Ceci dit, c’est sans lui que Les soeurs foulaient les planches du Club Soda et elles ont été épatantes, accompagnées essentiellement d’un guitariste et d’une tromboniste, en plus de leur propre guitare et ukulélé. Quelques nouvelles chansons ont été présentées, en plus de celles du premier opus et Au coeur des filles, tirée du maxi originel. Seuls les deux ou trois morceaux en anglais, qui n’avaient pas le même charme, diluaient l’intérêt. Globalement, c’est une centaine de minutes de plaisir que Les soeurs Boulay ont offerte. Et en sortant, on n’avait qu’une envie: les écouter encore.

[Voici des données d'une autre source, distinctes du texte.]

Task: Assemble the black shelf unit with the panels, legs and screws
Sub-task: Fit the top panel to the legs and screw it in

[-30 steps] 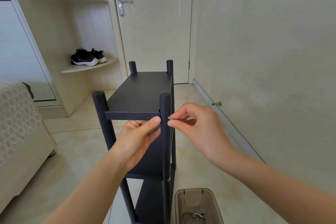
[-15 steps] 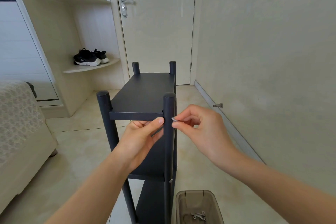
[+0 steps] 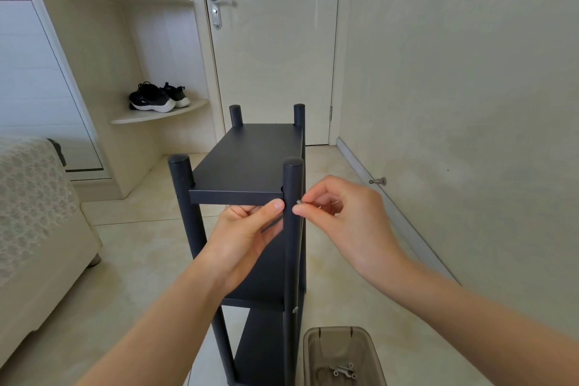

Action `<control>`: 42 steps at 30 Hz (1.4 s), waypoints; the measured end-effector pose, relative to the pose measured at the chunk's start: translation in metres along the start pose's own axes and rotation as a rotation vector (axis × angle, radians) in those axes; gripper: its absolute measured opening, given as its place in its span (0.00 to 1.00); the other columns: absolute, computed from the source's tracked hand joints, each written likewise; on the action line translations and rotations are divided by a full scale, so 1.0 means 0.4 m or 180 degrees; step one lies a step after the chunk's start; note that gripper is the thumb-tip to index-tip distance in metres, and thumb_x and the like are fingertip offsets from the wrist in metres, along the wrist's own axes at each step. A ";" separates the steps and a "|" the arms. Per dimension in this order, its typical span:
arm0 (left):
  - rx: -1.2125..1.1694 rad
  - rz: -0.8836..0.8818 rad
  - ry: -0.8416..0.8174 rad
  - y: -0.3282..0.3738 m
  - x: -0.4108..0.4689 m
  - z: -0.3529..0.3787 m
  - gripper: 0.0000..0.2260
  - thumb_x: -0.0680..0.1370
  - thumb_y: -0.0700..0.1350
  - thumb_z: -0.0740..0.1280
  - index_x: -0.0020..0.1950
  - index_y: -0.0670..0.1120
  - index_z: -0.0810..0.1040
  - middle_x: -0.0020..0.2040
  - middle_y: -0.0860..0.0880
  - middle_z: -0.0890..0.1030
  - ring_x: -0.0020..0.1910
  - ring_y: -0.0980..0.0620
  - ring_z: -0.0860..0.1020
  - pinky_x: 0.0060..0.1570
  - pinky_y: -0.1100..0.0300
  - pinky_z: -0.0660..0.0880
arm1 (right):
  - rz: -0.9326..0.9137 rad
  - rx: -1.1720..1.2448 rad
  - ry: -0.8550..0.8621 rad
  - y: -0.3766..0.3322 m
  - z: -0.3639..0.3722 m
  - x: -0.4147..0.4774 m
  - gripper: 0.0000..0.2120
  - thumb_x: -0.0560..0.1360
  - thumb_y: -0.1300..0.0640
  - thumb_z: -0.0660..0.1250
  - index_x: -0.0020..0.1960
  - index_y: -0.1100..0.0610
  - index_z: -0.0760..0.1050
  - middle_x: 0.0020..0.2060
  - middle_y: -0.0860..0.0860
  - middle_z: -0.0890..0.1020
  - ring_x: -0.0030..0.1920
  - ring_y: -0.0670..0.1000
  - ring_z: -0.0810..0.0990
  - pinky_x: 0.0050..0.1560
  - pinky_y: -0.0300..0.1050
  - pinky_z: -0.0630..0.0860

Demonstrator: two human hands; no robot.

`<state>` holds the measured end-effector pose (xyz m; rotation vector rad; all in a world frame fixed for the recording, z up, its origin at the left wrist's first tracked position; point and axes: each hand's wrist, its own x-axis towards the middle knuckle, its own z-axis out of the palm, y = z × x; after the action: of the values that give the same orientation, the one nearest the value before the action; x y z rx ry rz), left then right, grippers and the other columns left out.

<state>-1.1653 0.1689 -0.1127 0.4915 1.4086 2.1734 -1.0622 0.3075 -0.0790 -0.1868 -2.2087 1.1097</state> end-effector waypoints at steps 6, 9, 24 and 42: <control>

En lever de rideau, ça a été autre chose. On espérait beaucoup mieux de la part de Catherine Leduc, elle qui était si pétillante et émouvante avec Tricot Machine. Est-ce la faute de la sono? On entendait très mal ce qu’elle chantait. La faute aux chansons, qui semblaient beaucoup moins originales et diversifiées qu’au temps du duo? On attendra son premier album personnel (prévu pour le printemps 2014) pour mieux juger.

Pour l’instant, la fraîcheur et l’émerveillement sont du côté des soeurs Boulay. Espérons que ça durera plus que le temps d’un disque stupéfiant.